Tribunal Administratif de Cergy-Pontoise — Décision N° TA95-2600537

mardi 24 février 2026

JuridictionTribunal Administratif de Cergy-Pontoise
SectionTribunal Administratif de Cergy-Pontoise
N° DossierTA95-2600537
TypeDécision
RecoursExcès de pouvoir
PublicationD

Résumé IA

Le Tribunal Administratif de Cergy-Pontoise, statuant en référé, a été saisi d'une demande d'injonction contre le préfet des Hauts-de-Seine pour délivrer une attestation de prolongation d'instruction. Le juge constate que l'administration a, postérieurement à la requête, délivré le document sollicité. Par conséquent, il estime qu'il n'y a plus lieu de statuer, la demande ayant perdu son objet.
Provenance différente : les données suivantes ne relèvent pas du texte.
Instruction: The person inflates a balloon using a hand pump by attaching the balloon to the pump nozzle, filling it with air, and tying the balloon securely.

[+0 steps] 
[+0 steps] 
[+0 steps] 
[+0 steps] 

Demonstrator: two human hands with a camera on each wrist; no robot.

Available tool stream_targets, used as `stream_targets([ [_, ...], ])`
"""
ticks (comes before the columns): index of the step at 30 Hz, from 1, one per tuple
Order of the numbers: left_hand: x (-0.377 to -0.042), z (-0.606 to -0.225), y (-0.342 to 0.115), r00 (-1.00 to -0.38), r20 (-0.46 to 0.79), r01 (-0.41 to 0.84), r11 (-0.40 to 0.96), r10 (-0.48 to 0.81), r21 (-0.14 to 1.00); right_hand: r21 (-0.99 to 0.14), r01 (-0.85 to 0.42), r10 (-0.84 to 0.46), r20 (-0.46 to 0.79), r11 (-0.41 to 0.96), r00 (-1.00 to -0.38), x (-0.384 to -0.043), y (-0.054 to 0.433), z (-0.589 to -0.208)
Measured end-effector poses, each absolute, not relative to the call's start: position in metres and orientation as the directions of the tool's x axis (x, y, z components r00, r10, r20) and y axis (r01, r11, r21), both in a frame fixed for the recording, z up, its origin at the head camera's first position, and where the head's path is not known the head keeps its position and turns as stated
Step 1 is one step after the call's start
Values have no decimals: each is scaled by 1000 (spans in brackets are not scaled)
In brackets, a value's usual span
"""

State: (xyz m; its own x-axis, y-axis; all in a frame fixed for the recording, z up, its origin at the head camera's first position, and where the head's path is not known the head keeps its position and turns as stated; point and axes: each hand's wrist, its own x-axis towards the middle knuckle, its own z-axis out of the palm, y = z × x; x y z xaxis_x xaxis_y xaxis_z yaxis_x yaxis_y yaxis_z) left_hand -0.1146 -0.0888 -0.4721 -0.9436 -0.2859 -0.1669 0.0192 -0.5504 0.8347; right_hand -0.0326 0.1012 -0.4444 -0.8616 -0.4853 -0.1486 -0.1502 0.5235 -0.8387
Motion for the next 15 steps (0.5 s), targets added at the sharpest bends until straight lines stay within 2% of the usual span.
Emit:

La décision s'appuie sur les dispositions de l'article L. 521-3 du code de justice administrative.

Texte intégral

Vu la procédure suivante :

Par une requête enregistrée le 12 janvier 2026, M. A... B... demande au juge des référés, statuant sur le fondement des dispositions de l’article L. 521-3 du code de justice administrative d’enjoindre au préfet des Hauts-de-Seine de lui délivrer une attestation de prolongation d’instruction sans délai.

Il soutient que :
- l’urgence est établie dès lors que, faute de document attestant de la régularité de son séjour, son contrat de travail a été suspendu alors qu’il est père de deux enfants mineurs et se retrouve privé de ressources financières pour faire face aux charges du foyer ;
- la mesure demandée est utile.

Le préfet des Hauts-de-Seine a produit des pièces, enregistrées le 21 janvier 2026.

Vu les autres pièces du dossier.

Vu le code de justice administrative.

Le président du tribunal a désigné Mme Richard, première conseillère, pour statuer sur les demandes de référé.


Considérant ce qui suit :

1. Aux termes de l’article L. 521-3 du code de justice administrative : « En cas d'urgence et sur simple requête qui sera recevable même en l'absence de décision administrative préalable, le juge des référés peut ordonner toutes autres mesures utiles sans faire obstacle à l'exécution d'aucune décision administrative ».

2. Il résulte de l’instruction que, postérieurement à l’introduction de la requête, le préfet des Hauts-de-Seine a délivré à M. B... une attestation de prolongation d’instruction valable du 12 janvier au 11 avril 2026, ainsi qu’une convocation dans les services de la préfecture le 12 février 2026 pour procéder à son relevé d’empreintes. Par suite, il n’y a plus lieu de statuer sur les conclusions aux fins d’injonction de la requête qui ont perdu leur objet.



O R D O N N E :


Article 1er : Il n'y a pas lieu de statuer sur la requête de M. B....

Article 2 : La présente ordonnance sera notifiée à M. A... B... et au ministre de l’intérieur.

Copie en sera adressée au préfet des Hauts-de-Seine.


Fait à Cergy, le 24 février 2026.

La juge des référés,

signé

A. Richard

La République mande et ordonne au ministre de l’intérieur, en ce qui le concerne et à tous commissaires de justice à ce requis en ce qui concerne les voies de droit commun contre les parties privées, de pourvoir à l’exécution de la présente décision.